### Exercise details
Your task is to copy every line below that contains the word "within".

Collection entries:
══════════

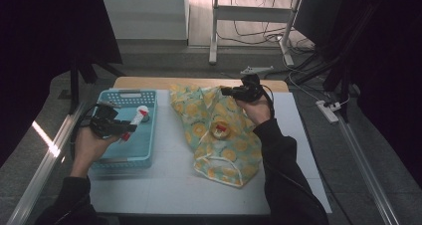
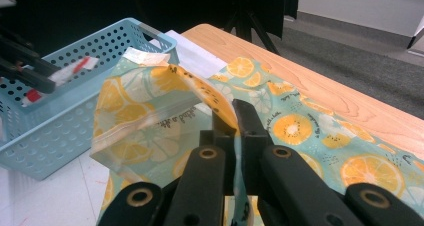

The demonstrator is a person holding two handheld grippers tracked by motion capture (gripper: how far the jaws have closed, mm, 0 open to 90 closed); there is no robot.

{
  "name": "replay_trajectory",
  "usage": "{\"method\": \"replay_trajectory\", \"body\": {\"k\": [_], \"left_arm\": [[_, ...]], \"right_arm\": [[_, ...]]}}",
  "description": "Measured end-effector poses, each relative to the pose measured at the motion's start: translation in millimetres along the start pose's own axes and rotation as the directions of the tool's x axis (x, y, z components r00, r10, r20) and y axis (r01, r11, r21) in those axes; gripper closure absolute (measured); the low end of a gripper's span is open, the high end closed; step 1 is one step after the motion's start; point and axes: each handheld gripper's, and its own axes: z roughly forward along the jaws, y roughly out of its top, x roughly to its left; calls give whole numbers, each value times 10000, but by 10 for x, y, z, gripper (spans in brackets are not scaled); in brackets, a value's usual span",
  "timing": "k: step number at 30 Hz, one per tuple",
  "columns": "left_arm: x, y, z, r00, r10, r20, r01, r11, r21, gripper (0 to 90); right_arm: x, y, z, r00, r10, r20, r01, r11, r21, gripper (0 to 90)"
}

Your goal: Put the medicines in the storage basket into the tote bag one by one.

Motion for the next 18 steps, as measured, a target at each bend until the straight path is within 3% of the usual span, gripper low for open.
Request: {"method": "replay_trajectory", "body": {"k": [10, 18], "left_arm": [[-336, 173, -90, 9945, 807, 660, -762, 9947, -690, 707], [-681, 388, -5, 9790, 1571, 1300, -1479, 9860, -772, 707]], "right_arm": [[-6, 11, -15, 10000, 9, 29, -9, 10000, -24, 894], [2, 34, -19, 10000, -8, 33, 9, 10000, -94, 894]]}}
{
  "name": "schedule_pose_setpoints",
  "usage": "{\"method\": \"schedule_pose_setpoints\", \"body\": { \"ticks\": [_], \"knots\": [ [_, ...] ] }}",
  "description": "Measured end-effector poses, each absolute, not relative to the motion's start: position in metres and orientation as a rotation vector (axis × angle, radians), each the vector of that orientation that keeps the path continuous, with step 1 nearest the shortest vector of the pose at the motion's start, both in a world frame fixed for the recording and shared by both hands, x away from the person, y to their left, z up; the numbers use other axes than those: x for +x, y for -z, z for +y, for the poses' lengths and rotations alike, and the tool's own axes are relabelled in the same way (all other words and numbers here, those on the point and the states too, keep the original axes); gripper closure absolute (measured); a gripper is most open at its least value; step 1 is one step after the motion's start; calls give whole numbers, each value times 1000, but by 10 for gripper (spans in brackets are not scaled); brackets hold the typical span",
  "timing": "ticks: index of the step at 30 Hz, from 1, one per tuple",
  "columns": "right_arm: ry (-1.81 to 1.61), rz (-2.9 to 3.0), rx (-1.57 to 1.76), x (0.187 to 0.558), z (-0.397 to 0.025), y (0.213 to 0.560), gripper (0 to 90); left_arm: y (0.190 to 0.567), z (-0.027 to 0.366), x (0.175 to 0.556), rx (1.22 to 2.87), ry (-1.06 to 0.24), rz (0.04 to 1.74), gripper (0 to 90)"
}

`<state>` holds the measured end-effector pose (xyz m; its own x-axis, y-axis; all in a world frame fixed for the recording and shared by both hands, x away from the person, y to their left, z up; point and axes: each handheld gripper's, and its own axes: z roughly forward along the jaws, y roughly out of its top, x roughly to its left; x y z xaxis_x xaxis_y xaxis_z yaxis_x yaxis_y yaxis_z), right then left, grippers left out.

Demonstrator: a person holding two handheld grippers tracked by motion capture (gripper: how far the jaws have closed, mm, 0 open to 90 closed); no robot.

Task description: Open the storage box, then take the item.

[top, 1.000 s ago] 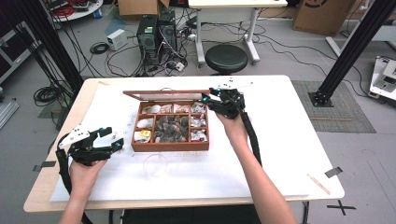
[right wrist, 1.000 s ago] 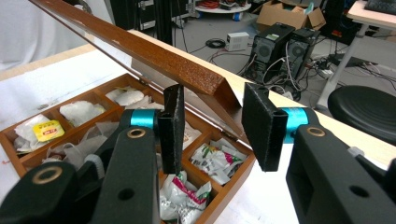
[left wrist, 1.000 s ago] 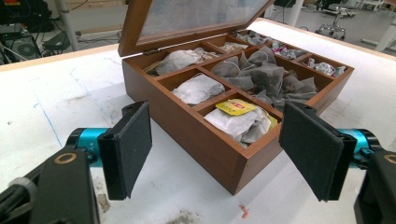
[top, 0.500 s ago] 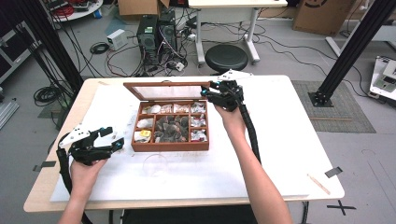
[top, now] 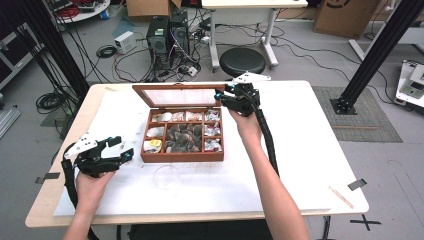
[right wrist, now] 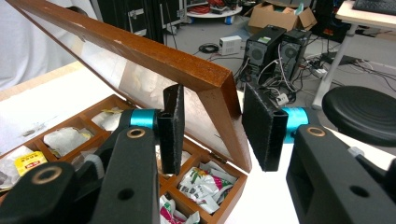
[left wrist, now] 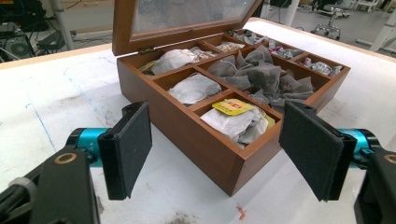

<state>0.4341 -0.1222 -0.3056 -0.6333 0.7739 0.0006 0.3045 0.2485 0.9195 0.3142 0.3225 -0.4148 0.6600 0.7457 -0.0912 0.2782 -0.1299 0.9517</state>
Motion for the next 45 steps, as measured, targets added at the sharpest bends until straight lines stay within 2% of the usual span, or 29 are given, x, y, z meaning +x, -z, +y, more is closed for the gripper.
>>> {"method": "schedule_pose_setpoints", "body": {
  "ticks": [17,29,37,43,45],
  "knots": [
    [-1362,2062,984,434,-121,306,594,407,326,316,1648,-475,841,255],
    [-1356,2062,986,434,-121,305,594,387,309,327,1690,-437,750,259],
    [-1360,2060,987,434,-120,306,587,382,285,343,1766,-382,699,315],
    [-1360,2060,981,434,-120,306,580,381,268,358,1800,-327,692,411],
    [-1361,2059,983,435,-120,306,580,380,262,362,1820,-326,682,417]
  ]
}}
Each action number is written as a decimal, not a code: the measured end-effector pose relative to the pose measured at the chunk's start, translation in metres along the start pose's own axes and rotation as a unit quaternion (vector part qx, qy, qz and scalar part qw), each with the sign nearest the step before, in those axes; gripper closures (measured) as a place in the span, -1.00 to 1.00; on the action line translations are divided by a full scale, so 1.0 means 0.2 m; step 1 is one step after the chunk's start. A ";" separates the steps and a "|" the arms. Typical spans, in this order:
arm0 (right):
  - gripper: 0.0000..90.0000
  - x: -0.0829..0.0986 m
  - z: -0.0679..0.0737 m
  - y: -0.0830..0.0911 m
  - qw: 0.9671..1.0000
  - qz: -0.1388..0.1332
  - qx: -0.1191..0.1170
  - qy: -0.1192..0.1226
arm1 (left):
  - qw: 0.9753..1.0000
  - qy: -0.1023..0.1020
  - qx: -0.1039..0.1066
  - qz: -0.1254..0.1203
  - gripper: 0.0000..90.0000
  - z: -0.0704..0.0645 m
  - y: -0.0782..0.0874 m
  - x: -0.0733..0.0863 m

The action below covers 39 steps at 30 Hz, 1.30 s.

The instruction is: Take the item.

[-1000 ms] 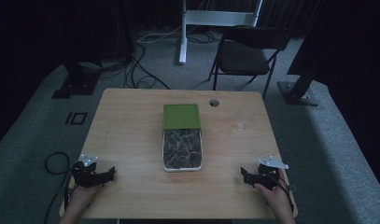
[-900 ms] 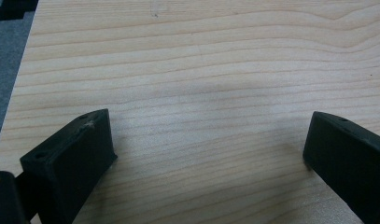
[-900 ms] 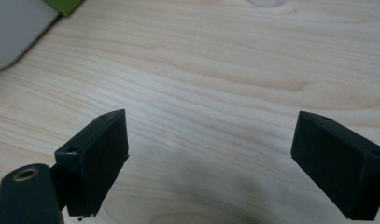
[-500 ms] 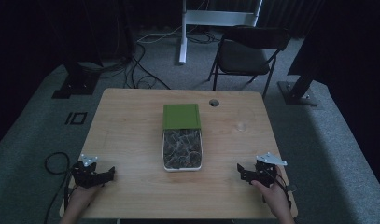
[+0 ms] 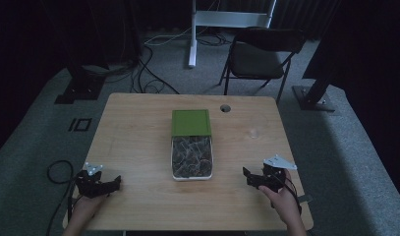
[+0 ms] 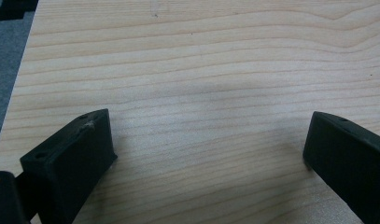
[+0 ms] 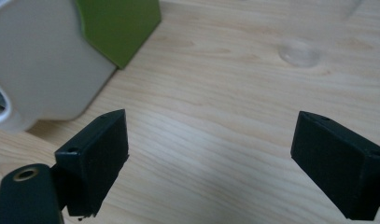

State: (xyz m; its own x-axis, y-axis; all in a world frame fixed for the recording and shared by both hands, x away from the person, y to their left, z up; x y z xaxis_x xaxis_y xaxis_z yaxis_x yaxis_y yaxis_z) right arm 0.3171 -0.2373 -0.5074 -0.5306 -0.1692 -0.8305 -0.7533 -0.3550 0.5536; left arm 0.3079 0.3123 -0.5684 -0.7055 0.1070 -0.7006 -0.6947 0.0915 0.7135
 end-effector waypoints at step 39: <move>-0.72 -0.28 0.27 -0.03 0.996 -0.054 -0.052 0.038 | 1.000 0.000 0.000 0.000 -0.95 0.00 0.00 0.00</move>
State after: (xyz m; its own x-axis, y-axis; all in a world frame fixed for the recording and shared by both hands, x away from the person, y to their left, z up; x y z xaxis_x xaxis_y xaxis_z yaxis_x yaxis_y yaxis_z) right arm 0.3302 -0.1755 -0.4618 -0.4143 -0.1918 -0.8897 -0.7579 -0.4686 0.4539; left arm 0.3079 0.3123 -0.5684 -0.7055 0.1070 -0.7006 -0.6947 0.0916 0.7135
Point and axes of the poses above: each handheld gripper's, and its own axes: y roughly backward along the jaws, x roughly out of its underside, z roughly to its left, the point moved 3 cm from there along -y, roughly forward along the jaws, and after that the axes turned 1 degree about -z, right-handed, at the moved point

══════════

### Solved exercise
Motion for the next 18 steps, as measured, a target at each bend until the straight path is within 3% of the usual span, gripper low for open.
Motion for the next 45 steps, as measured, targets added at the sharpest bends until straight lines stay within 2% of the usual span, or 29 are given, x, y, z meaning +x, -z, +y, more is closed for the gripper.

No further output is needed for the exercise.